SECTION 1 :
L’ENTRAIDE AUX FINS D’AUDITION,
DE SURVEILLANCE OU D’INFILTRATION
ARTICLE 34
Les moyens de télécommunication garantissant la confidentialité de la transmission peuvent être mis en œuvre pour l’exécution simultanée, sur le territoire ivoirien et à l’étranger, de demandes d’entraide émanant des autorités judiciaires étrangères ou d’actes d’entraide réalisés à la demande des autorités judiciaires ivoiriennes.
Les interrogatoires, les auditions ou les confrontations réalisés à l’étranger à la demande des autorités judiciaires ivoiriennes sont exécutés conformément aux dispositions du Code de Procédure pénale, sauf si la loi du pays requis y fait obstacle. La demande d’entraide précise que, s’il n’est pas possible de se conformer aux dispositions procédurales ivoiriennes, l’État requis en informe les autorités judiciaires de Côte d’Ivoire afin qu’elles puissent s’accorder sur la procédure à suivre.

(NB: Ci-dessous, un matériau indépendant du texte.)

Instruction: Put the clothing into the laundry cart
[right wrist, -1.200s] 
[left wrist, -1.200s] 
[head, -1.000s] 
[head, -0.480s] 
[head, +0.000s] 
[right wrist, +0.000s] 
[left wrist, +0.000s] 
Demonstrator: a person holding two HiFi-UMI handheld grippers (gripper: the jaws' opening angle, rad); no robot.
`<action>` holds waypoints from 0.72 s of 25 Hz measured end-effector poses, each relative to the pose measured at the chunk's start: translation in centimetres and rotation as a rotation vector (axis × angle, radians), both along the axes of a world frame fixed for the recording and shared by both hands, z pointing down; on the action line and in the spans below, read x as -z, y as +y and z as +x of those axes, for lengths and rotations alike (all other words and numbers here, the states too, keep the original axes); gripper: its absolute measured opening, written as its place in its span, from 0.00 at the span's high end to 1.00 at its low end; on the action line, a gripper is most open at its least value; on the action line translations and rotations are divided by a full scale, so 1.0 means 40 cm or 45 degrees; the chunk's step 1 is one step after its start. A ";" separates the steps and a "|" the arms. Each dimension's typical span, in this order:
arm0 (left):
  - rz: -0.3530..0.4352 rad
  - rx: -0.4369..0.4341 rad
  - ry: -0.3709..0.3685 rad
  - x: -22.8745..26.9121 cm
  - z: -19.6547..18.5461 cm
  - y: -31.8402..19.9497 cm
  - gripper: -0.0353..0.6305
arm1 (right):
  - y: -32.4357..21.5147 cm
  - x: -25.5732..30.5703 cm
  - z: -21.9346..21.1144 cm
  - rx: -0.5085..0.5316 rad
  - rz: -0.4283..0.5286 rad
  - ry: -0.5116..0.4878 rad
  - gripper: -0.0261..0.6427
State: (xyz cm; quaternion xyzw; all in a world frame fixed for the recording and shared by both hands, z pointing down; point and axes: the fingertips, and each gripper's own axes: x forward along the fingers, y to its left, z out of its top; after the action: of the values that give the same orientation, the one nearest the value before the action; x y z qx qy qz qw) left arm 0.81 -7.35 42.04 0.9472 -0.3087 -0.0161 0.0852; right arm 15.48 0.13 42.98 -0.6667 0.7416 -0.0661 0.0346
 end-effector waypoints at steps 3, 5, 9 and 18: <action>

L’interrogatoire ou la confrontation d’une personne poursuivie ne peut être effectué qu’avec son consentement.
Les dispositions du Code pénal relatives aux faux témoignages et parjure ainsi qu’aux entraves au fonctionnement des services publics sont applicables aux témoins entendus sur le territoire ivoirien à la demande des autorités judiciaires de l’État requérant.
ARTICLE 35
Lorsque la surveillance ou l’infiltration prévue par la législation ivoirienne doit être exécutée dans un État étranger, elle est demandée par le procureur de la République ou le juge d’instruction compétent. La demande d’entraide est accompagnée de l’ordonnance autorisant la mesure.
Les procès-verbaux d’exécution des opérations de surveillance ou rapports y afférents ainsi que l’autorisation d’en poursuivre l’exécution sur le territoire d’un État étranger sont versés au dossier de la procédure.
ARTICLE 36
Avec l’accord préalable du ministre de la Justice saisi d’une demande d’entraide judiciaire à cette fin, des agents de Police étrangers peuvent poursuivre sur le territoire ivoirien, sous l’assistance d’officiers de Police judiciaire ivoiriens, des opérations d’infiltration. L’accord du ministre de la Justice peut être assorti de conditions. L’opération est ensuite conduite sous la direction du procureur de la République ou sous la surveillance du juge d’instruction dans les conditions prévues par la législation ivoirienne.
ARTICLE 37
A la demande des autorités judiciaires ivoiriennes, les agents de Police étrangers peuvent également, dans les conditions fixées par la législation ivoirienne, participer, sous l’assistance d’officiers de Police judiciaire ivoiriens, à des opérations d’infiltration conduites sur le territoire de la Côte d’Ivoire dans le cadre d’une procédure judiciaire nationale.